Beaucoup ont reproché à Final Fantasy de ne pas coller à l’esprit du jeu : c’est complètement faux, il n’y a pas plus fidèle aux équivalents sur console que ce film-là. On se retrouve donc bien avec une bande de personnages embarqués malgré eux dans une aventure qui les dépasse totalement. On retrouve aussi toute la naïveté et la poésie d’un Final Fantasy, à savoir cette éternelle croyance en des forces naturelles étant à l’origine de tout, prêtes à nous aider mais que l’homme en général ignore ou même méprise.
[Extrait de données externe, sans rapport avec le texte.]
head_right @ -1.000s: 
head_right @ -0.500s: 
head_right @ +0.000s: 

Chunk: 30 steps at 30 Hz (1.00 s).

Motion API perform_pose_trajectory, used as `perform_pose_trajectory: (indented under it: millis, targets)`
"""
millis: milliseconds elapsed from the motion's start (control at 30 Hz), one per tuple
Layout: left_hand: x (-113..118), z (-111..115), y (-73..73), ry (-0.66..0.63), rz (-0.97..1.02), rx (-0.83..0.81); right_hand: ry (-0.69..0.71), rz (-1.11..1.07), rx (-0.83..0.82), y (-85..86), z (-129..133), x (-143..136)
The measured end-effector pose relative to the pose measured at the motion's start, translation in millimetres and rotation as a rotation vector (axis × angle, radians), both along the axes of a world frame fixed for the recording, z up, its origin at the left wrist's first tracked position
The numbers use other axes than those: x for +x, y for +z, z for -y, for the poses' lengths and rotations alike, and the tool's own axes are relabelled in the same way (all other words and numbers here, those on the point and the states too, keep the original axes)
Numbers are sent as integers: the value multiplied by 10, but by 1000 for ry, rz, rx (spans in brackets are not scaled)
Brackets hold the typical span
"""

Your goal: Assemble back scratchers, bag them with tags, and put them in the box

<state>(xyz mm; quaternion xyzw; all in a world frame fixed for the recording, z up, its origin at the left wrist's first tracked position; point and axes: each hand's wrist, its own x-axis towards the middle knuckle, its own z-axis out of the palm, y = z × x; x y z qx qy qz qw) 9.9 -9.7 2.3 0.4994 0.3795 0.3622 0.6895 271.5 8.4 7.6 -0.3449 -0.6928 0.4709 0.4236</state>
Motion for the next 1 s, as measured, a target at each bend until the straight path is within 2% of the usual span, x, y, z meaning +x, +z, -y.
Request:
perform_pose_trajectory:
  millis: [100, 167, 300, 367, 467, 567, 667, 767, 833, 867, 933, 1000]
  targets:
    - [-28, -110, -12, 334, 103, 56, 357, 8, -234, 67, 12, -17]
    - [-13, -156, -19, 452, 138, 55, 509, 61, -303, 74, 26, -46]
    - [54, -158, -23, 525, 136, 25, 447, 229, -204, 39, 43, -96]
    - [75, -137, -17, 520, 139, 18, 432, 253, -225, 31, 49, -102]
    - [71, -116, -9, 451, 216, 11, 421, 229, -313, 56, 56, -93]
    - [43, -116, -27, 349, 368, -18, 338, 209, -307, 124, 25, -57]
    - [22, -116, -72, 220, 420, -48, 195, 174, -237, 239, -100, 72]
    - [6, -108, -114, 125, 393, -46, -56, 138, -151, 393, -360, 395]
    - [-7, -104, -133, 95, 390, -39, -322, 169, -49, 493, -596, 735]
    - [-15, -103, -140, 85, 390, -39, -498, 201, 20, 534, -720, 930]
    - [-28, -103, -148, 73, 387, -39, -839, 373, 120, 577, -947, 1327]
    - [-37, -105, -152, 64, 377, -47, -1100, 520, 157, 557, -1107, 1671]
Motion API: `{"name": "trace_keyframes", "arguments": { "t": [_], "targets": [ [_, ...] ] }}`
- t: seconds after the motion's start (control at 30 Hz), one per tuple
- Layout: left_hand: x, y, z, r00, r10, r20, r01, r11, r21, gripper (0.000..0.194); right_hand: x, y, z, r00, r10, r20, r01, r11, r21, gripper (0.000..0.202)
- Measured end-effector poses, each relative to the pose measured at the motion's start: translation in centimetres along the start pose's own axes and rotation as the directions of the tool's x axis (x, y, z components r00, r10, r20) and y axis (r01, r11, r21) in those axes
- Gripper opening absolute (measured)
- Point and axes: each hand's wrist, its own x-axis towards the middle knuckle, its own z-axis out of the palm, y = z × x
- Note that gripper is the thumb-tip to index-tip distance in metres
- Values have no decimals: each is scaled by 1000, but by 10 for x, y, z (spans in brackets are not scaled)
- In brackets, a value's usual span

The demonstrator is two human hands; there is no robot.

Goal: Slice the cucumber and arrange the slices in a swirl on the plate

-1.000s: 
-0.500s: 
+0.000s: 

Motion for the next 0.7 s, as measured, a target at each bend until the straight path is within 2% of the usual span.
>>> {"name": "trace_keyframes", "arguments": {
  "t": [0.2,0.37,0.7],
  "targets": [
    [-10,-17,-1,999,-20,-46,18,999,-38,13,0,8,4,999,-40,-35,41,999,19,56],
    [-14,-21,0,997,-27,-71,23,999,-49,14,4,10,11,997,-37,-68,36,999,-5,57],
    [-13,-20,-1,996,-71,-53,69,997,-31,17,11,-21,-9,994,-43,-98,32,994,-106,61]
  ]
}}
Ca ne tient qu’en deux lignes, mais pourtant cela fait tout Finalf Fantasy : dans chaque jeu un monde était posé, une vision nous était donné et tout ces sentiments explosaient littéralement dans les dernières heures de jeu (sur une bonne cinquantaine au total). Et c’est là la plus grande qualité du film : ne durant même pas deux heures, son état d’esprit mélancolique parvient quand même à s’installer, même si c’est un peu au détriment de la narration, peut-être pas forcément claire à la première vision.